To address the “Red Queen hypothesis” in governance, 2026 has seen the global adaptation of regulatory sandboxing. These are controlled marketplaces that allow a particular product to demonstrate its real-life impacts while under a temporary set of rules. This is meant to help decide if a product or service should be regulated or not.
The most enduring solution lies in the radical restructuring of how we actually value knowledge. We are witnessing an increase in interdisciplinary studies, where the “hard” sciences are being mixed with the humanities. The more sought-after graduates are no longer people who are really good at a singular subject, but rather those who are more well-rounded. Leading institutions like MIT and Stanford have redesigned their curriculums to ensure every engineering credit is balanced by a study of ethics, history, or philosophy.
This mixing of courses recognizes that while data improves knowledge, only a mix of humanities can allow wisdom to be better practiced and used in tandem with other subjects. By training people to be more like polymaths who are well versed in a variety of subjects, we are finally building a workforce capable of turning knowledge into wisdom as well.

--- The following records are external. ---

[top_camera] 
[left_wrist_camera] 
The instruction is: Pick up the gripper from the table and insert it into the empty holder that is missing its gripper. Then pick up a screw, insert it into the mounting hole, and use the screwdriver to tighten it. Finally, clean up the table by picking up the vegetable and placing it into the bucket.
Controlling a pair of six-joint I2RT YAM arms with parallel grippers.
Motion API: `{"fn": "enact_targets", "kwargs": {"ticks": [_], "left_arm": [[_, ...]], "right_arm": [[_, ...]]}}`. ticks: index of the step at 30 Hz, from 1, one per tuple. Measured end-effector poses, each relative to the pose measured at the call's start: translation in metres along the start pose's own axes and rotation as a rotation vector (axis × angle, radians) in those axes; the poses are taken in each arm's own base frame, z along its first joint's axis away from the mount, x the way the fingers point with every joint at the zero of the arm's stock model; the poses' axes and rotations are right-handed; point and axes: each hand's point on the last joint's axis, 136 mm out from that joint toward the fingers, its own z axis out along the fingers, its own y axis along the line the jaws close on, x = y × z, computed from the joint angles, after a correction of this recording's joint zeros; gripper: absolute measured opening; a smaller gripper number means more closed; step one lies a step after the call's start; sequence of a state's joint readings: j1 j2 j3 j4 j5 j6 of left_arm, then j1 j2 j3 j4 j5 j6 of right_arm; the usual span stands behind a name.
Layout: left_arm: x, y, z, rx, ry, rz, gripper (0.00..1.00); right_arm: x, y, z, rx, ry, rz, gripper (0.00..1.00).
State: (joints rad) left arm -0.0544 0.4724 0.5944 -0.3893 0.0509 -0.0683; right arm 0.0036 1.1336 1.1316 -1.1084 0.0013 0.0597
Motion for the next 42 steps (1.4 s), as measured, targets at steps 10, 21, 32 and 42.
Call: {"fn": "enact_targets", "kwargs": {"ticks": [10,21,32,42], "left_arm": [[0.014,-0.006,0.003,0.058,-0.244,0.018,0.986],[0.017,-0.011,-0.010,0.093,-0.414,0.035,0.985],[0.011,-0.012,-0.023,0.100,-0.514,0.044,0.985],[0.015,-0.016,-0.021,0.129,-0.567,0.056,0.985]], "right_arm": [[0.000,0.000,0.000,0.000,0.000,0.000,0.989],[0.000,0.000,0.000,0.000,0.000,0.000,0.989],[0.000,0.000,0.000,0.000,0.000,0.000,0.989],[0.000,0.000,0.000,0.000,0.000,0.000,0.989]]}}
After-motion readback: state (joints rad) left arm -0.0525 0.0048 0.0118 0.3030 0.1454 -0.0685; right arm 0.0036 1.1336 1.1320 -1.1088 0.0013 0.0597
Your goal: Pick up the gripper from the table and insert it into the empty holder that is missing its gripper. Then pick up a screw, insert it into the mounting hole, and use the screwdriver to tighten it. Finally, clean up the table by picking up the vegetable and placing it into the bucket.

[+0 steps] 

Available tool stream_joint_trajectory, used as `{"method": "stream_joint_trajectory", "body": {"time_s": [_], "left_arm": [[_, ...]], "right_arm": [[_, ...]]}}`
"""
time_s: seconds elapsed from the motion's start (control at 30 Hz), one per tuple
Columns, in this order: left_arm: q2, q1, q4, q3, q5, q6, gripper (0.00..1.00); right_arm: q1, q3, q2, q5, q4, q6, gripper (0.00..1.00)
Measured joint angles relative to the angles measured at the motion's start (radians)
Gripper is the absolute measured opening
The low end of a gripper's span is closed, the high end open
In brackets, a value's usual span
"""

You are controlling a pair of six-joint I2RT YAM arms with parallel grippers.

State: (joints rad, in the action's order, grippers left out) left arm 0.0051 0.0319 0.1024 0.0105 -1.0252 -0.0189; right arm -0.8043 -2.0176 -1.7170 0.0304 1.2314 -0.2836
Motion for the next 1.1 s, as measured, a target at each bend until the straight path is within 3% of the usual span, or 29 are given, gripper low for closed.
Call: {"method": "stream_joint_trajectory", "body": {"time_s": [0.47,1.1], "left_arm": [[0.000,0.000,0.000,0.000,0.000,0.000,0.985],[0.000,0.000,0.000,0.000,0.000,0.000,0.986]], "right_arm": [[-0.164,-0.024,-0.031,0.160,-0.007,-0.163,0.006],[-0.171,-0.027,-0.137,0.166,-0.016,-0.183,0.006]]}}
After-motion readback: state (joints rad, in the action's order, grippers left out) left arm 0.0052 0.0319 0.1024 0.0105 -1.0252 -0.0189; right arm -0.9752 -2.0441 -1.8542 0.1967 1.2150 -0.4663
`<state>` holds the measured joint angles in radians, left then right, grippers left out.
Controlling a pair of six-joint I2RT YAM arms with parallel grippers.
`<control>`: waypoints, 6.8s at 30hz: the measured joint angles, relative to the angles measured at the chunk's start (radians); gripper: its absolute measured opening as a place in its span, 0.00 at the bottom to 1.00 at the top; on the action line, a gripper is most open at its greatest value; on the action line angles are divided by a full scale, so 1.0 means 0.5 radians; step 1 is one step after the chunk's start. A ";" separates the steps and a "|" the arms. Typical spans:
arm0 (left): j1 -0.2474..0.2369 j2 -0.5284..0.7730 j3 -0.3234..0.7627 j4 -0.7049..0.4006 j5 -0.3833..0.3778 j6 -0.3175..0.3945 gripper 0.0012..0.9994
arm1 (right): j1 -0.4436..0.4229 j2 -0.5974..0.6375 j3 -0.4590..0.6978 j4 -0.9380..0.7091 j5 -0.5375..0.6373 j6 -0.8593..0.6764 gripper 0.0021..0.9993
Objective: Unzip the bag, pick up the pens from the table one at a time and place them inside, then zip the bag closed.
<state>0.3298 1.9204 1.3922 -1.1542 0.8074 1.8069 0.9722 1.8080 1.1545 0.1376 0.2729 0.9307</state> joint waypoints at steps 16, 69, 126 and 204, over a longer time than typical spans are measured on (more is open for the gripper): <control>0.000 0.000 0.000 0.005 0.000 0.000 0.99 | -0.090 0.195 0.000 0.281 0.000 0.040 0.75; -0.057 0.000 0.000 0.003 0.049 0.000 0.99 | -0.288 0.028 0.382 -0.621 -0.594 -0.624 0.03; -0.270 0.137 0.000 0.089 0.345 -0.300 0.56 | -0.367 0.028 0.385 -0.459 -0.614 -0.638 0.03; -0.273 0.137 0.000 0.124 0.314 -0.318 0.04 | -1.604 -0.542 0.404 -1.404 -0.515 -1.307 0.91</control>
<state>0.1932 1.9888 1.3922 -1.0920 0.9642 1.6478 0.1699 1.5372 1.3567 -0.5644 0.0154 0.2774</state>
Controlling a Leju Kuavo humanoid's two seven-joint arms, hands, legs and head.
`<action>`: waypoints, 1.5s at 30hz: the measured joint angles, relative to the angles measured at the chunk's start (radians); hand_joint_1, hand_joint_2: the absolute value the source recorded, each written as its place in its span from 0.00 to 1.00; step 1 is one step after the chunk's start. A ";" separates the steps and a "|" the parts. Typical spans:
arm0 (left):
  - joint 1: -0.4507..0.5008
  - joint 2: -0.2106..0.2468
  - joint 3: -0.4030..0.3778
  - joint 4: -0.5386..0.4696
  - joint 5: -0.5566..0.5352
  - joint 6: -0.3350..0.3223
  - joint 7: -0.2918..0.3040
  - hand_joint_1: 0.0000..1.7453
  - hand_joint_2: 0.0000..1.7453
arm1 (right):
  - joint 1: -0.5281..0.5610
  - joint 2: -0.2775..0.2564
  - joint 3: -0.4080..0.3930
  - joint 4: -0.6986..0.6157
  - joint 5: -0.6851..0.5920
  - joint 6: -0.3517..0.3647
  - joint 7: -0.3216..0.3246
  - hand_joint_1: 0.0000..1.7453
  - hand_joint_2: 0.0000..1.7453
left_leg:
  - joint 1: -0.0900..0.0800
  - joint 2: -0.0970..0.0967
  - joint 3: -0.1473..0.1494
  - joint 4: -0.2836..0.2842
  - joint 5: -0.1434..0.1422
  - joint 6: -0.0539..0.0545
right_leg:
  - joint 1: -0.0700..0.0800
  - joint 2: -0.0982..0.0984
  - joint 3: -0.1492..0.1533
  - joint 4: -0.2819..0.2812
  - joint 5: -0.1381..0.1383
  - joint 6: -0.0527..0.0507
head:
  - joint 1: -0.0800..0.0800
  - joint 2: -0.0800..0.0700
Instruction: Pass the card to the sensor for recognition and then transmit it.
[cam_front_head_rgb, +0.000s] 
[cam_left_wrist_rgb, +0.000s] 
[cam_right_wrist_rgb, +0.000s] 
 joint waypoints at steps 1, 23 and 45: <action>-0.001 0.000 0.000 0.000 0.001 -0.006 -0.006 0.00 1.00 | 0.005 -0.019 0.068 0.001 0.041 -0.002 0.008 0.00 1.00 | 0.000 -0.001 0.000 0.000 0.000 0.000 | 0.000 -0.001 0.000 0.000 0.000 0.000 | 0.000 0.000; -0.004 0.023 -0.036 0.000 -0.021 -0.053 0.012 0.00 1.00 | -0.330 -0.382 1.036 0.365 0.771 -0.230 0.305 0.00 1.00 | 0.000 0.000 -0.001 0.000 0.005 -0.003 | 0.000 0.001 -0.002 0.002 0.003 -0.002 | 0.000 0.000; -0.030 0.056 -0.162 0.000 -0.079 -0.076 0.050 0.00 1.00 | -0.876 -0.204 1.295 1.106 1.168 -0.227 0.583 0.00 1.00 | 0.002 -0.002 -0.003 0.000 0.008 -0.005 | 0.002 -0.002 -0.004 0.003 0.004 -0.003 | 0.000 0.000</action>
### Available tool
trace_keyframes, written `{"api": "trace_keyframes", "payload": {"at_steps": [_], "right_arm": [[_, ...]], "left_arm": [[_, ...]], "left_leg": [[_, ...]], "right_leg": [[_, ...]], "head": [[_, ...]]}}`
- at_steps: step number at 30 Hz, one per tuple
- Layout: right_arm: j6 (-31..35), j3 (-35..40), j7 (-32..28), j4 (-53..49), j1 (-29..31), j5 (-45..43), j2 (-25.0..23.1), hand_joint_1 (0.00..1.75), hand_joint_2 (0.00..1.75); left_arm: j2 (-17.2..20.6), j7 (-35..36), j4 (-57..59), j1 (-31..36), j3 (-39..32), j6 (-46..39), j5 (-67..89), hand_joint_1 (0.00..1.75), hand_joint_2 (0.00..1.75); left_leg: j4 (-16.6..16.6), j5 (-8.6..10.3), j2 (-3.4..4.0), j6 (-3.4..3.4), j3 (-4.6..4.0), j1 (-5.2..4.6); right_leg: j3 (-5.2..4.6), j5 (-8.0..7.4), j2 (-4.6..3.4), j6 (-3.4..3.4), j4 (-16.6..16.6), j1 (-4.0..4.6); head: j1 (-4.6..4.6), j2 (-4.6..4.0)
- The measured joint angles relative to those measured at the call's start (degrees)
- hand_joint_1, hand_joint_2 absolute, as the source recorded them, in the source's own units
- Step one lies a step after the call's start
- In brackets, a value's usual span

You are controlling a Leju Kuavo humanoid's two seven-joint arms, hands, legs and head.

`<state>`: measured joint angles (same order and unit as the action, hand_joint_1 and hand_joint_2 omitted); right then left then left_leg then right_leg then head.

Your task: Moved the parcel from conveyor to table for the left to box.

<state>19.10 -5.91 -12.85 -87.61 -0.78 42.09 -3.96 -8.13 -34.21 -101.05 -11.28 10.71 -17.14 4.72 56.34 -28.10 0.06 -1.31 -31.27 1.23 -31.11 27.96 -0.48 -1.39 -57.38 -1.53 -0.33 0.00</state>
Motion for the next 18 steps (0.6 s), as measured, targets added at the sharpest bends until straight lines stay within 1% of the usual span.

The gap between our knowledge and our wisdom is the defining challenge of the 21st century. We have the ability to create great things, but also the ability to harm ourselves. For the first time, we possess the ability to edit genetic code, influence cognitive patterns, and create autonomous agents that mirror our own intelligence. We stand at a crossroads of unprecedented duality. As we look into the future, the goal of science and technology must shift. We need many more questions asking “why?” rather than just “how?”